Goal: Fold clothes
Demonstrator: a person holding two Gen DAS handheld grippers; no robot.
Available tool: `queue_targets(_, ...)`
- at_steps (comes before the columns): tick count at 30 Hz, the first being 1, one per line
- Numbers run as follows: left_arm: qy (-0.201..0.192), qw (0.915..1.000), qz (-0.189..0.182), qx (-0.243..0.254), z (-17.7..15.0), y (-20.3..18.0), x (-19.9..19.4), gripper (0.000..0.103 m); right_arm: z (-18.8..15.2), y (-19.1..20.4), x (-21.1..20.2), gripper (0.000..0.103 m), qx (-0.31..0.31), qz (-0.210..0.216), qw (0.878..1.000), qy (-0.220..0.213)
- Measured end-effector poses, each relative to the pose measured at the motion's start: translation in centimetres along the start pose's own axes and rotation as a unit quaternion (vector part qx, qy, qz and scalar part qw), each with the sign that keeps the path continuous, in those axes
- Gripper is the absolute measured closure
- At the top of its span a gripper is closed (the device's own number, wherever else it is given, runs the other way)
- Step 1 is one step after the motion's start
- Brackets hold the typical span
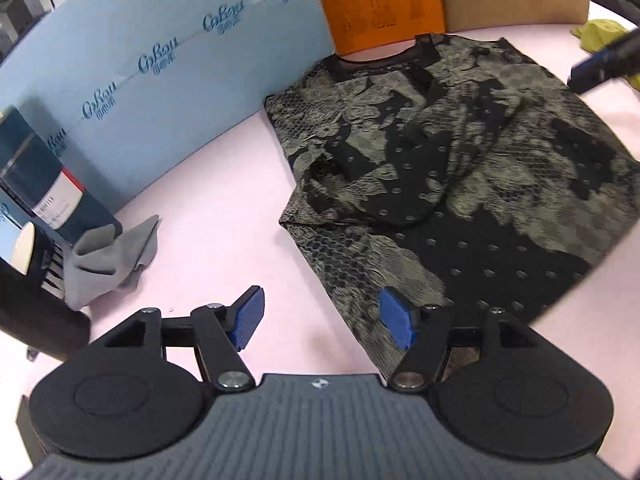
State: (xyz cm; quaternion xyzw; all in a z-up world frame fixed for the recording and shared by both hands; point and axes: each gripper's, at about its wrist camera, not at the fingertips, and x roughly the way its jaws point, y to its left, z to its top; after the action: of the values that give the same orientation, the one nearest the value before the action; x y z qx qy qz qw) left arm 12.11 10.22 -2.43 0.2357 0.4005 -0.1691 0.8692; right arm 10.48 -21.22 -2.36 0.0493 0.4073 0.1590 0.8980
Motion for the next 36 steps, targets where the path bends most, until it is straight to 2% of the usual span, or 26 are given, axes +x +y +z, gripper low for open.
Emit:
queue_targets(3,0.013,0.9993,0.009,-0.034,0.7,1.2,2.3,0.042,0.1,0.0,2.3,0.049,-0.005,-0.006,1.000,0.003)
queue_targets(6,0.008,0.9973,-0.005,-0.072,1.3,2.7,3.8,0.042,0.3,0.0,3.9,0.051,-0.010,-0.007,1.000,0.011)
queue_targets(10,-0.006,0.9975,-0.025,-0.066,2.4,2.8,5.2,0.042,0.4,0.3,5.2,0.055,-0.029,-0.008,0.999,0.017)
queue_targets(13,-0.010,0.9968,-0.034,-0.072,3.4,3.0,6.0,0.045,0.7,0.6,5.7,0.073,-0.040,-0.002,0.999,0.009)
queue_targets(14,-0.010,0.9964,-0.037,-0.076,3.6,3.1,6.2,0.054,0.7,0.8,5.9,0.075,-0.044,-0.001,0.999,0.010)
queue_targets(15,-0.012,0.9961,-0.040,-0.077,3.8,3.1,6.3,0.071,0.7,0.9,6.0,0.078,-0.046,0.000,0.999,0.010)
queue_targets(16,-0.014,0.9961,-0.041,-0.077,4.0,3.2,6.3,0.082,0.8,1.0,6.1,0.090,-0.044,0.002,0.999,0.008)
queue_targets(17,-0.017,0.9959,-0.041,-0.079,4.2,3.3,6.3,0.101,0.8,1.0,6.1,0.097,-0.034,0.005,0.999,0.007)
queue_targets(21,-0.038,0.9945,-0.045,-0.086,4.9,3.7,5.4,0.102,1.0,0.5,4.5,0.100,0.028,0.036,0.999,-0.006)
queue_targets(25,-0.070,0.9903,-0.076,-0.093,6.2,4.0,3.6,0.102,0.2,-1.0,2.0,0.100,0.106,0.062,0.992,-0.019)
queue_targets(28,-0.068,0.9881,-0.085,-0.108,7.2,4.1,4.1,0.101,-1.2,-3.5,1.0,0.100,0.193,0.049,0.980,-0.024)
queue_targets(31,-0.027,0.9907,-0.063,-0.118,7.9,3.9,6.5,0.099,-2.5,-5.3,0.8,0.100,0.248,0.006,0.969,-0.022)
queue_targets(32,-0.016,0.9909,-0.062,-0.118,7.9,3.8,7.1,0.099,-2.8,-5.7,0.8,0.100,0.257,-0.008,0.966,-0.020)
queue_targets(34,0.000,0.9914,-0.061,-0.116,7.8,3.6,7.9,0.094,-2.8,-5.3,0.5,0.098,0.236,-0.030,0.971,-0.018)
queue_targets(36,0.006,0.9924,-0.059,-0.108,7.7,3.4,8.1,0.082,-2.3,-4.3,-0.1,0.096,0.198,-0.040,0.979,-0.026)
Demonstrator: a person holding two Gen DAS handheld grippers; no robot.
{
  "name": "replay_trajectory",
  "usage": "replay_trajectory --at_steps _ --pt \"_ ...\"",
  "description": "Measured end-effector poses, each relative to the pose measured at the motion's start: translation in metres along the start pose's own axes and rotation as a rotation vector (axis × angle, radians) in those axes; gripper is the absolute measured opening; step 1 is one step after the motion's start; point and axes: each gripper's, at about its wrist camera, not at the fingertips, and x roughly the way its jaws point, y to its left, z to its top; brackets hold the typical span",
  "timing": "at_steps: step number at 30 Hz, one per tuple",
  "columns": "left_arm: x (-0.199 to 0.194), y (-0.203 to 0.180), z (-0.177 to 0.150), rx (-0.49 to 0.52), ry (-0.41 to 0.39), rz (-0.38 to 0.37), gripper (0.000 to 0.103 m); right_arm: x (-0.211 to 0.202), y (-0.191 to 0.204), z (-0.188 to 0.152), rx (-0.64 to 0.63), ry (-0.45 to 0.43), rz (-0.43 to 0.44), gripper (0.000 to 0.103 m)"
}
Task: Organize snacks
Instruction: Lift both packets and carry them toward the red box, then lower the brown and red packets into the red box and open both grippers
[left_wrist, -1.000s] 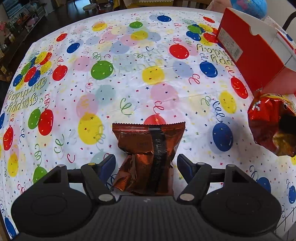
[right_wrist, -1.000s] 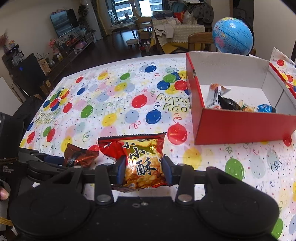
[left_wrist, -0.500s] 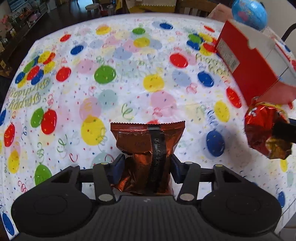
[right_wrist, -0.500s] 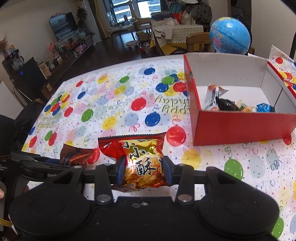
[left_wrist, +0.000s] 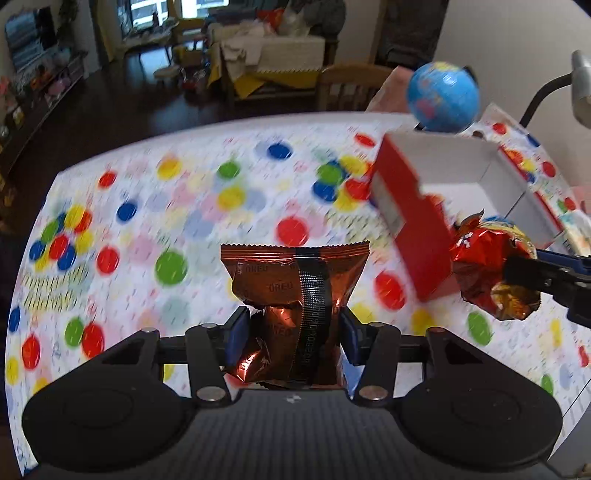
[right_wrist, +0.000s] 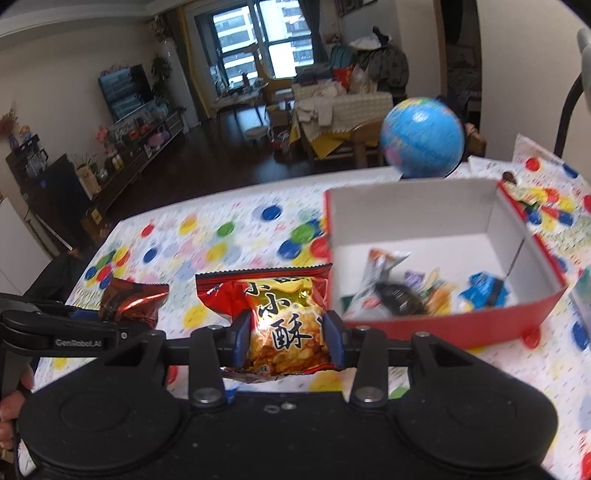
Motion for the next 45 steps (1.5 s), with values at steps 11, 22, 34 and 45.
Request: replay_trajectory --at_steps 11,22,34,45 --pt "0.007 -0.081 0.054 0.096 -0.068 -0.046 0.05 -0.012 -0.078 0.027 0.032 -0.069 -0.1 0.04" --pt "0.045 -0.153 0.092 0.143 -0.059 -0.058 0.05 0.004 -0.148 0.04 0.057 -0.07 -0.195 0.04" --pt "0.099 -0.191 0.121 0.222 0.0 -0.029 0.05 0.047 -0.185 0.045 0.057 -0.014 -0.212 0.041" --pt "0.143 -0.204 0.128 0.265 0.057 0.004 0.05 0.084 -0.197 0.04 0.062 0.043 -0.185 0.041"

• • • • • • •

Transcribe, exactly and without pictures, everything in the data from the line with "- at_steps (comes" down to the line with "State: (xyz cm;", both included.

- Reply to the task -
- at_steps (comes before the columns): tick count at 30 Hz, the first being 1, one per line
- Numbers run as follows: left_arm: qy (-0.201..0.192), qw (0.915..1.000), qz (-0.189..0.182), qx (-0.243..0.254), z (-17.7..15.0), y (-20.3..18.0), x (-19.9..19.4), gripper (0.000..0.103 m); right_arm: z (-18.8..15.2), y (-19.1..20.4), x (-21.1..20.2), gripper (0.000..0.103 m), qx (-0.31..0.31), qz (-0.210..0.216), qw (0.878..1.000), qy (-0.220..0.213)
- Measured end-effector poses, each relative to the pose measured at the motion's start: translation in centimetres along the start pose's own axes and rotation as a unit quaternion (vector part qx, qy, qz and scalar part qw), each with the sign that keeps the path continuous, in those axes
- Gripper is the absolute measured closure
- At the top of its span a gripper is closed (the device's own number, wherever else it is given, runs the other way)
- Step 1 is one step after the motion's start
- Brackets hold the typical span
State: (xyz cm; quaternion xyzw; all in a z-up world frame fixed for the recording and shared by both hands; point and axes: each gripper's, at about its wrist camera, not at the fingertips, and x roughly the way its jaws point, y to its left, z to its top; after the action: of the values that give the same orientation, the one nearest the value before the action; x y z qx qy qz qw) left arm 12.11 10.22 -2.43 0.2357 0.4005 -0.1691 0.8692; right arm 10.48 -21.22 -2.36 0.0493 0.4073 0.1590 0.8980

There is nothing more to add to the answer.